Ces ponts sont des équipements sensibles : ils doivent être surveillés, entretenus et réparés avec méthode. La question centrale est de savoir qui gère les routes en France et qui paie quelle partie de l’entretien entre la commune et l’État.
Une répartition entre commune et État
Pascal Renimel a résumé le principe : la partie supérieure du pont relève de la Ville, tandis que la partie inférieure dépend de l’État. La convention avec la direction interdépartementale des routes Ouest permet de formaliser cette répartition.
La loi prévoit un dispositif d’aide pour les petites communes dont le potentiel fiscal est inférieur à 10 millions d’euros. Guer entre dans ce cadre, ce qui impacte directement le financement des projets locaux face aux charges de maintenance des infrastructures routières.

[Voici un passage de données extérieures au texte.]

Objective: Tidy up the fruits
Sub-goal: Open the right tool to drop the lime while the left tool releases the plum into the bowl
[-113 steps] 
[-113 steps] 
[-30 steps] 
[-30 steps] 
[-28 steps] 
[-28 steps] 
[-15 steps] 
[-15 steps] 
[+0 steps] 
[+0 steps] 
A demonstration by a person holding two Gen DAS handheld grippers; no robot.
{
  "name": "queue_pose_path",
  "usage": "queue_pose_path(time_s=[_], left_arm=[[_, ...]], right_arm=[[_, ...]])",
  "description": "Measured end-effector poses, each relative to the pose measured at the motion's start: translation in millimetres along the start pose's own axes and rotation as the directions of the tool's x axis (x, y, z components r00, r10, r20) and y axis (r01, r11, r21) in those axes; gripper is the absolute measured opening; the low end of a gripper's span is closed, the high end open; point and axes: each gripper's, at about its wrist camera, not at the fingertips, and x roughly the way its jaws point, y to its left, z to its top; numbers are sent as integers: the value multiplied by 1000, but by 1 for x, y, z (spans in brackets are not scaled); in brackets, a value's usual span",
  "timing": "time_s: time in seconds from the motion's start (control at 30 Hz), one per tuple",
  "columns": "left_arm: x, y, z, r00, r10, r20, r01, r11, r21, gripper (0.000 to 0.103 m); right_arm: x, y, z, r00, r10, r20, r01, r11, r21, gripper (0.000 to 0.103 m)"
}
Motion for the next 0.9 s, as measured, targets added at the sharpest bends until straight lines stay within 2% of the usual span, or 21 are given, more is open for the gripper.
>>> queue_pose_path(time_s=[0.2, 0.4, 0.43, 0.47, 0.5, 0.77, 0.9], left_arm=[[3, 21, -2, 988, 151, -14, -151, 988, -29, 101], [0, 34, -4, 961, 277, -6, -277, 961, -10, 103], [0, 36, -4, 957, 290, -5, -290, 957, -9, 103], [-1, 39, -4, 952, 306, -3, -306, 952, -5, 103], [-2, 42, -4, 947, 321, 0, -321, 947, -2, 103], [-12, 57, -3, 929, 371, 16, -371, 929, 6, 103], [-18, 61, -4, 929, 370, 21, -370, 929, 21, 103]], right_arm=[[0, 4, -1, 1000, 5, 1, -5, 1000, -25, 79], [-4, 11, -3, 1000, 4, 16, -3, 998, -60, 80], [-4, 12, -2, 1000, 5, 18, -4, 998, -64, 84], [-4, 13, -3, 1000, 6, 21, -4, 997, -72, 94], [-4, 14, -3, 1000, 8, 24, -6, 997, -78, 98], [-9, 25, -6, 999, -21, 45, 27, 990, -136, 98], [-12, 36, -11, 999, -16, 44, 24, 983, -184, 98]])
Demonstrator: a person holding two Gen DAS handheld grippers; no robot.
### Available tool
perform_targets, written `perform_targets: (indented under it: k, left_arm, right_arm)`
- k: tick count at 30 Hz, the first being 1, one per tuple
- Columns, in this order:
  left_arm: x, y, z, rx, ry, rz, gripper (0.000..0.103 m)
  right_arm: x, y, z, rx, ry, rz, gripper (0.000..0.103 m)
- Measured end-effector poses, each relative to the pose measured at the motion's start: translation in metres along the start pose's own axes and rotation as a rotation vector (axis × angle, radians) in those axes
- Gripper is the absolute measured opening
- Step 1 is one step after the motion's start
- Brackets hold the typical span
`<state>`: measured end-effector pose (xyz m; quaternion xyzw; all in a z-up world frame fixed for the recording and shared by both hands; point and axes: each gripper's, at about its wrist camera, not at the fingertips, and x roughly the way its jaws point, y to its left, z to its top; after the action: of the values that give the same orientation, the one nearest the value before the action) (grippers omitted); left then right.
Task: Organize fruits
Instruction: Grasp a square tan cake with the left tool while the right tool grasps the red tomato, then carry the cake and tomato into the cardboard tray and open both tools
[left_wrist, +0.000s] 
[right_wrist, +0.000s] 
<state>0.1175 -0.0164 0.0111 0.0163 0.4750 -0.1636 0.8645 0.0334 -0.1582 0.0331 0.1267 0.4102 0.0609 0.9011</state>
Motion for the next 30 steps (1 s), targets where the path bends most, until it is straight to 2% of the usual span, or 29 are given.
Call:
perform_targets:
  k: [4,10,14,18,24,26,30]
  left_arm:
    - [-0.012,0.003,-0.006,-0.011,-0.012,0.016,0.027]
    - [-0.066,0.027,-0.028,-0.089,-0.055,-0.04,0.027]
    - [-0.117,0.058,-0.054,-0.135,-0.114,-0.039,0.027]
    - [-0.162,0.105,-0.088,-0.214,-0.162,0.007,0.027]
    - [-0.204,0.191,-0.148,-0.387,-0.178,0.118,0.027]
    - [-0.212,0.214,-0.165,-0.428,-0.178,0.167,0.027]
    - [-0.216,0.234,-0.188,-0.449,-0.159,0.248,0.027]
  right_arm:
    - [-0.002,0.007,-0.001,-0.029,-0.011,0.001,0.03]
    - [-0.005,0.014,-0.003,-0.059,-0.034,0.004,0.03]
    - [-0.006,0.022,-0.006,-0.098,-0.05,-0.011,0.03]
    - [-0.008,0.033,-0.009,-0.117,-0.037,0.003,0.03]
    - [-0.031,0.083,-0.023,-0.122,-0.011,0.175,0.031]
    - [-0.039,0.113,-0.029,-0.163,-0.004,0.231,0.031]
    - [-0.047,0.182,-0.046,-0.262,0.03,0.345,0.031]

Éviter de supporter toute la charge
La convention prévoit que la commune avance certains frais d’entretien et de maintenance, puis se fasse rembourser par l’État pour la part qui relève de la responsabilité de celui-ci. Les éléments directement liés à la voie portée, comme la chaussée, les trottoirs, les joints ou les dispositifs de retenue, restent à la charge de la collectivité conformément au code de la voirie routière.
Le maire a estimé que Guer avait tout intérêt à adopter cette convention, car sans accord la commune pourrait devoir supporter l’intégralité des dépenses. Le conseil municipal a approuvé la délibération à l’unanimité lors de sa séance publique.